Alex Zaragoza, co-founder and director

This is a good example of people’s appetite for this idea. In an age of ever-increasing costs, value propositions like the one offered by Cast n Play are more than a little enticing. For starters, paying around $9 a month to get around 40 detailed models that can be used in most of the best tabletop RPGs – even if you have to print them yourself – is way better than the $30 to $50 you get. ‘should spend on pre-built miniatures at normal brick-and-mortar stores. It comes down to pennies per model, which is pretty absurd considering you’d be lucky to get more than five minis for your $9 if you went the old-fashioned way of blister packs or boxed sets.

However, players aren’t as locked in to choice as they were when Alex began his journey. Loot Studios (opens in a new tab), Broken anvil (opens in a new tab), and countless others are now offering massive template packs every month. So what makes Cast n Play stand out in a now much more crowded environment? For Alex, it always comes down to ease; rather than having to pay for models, dungeon tiles, and scenery separately, you get everything you need to play a session in one package.

And there’s a lot more to come too.

“We’re trying to jump into the board game space,” reveals Alex. “We’re trying to design something that’s specifically designed and well thought out for 3D printing. We don’t want to get physical, we want something that you can print at home, and that feels like it’s a official quality product.

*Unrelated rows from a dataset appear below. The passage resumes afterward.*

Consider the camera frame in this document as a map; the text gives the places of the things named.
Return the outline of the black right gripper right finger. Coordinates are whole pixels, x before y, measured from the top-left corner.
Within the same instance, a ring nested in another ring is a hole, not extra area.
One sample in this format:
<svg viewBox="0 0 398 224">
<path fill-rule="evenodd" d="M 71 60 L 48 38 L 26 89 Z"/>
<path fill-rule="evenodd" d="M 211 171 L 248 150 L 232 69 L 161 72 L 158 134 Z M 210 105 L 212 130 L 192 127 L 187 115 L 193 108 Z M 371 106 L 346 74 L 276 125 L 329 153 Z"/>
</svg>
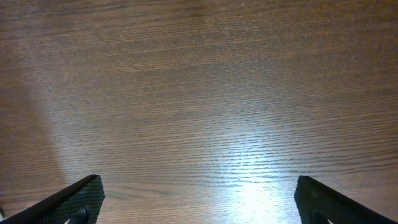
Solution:
<svg viewBox="0 0 398 224">
<path fill-rule="evenodd" d="M 397 224 L 309 176 L 298 177 L 294 199 L 302 224 Z"/>
</svg>

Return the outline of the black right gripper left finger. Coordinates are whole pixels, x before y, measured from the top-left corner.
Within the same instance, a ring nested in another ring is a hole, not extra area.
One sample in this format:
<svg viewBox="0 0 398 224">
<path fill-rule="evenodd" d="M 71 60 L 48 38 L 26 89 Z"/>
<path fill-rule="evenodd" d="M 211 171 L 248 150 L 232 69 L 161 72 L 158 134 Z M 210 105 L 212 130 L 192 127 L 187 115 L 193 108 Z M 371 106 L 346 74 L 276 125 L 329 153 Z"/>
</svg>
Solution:
<svg viewBox="0 0 398 224">
<path fill-rule="evenodd" d="M 92 174 L 1 223 L 96 224 L 104 199 L 101 177 Z"/>
</svg>

Cast n Play Undead Bat Figure

Monthly subscriptions offer approximately 40 STL files, including monsters, heroes, terrain, and props (Image credit: Cast n Play)

With 3D printers now becoming more affordable than ever (unlike in the late 2010s when they cost thousands of dollars, you can now get a respectable resin 3D printer for around $200), Alex thinks this type of approach experimental is the future. In fact, he compares this to the situation YouTube was in a decade ago.

“The fact that people [could] making videos and posting them on their own, with very little equipment, is kind of where I think we are right now with 3D printing,” he says. “Now we have amazing quality YouTube channels. And I think we’ll eventually get there with 3D printing as well, where small teams can produce very high quality products.”

Fundamentally? Watch this space – 3D printing will only get more impressive over time. Considering where he is right now, that’s more than a little exciting.

You can register at Cast n Play monthly subscription here (opens in a new tab)and free sample minis are available through the Cast n Play page Gumroad (opens in a new tab). For more tabletop shenanigans, be sure to check out our must-haves guide board gameshigh board games for adultsand these essential elements board games for 2 players.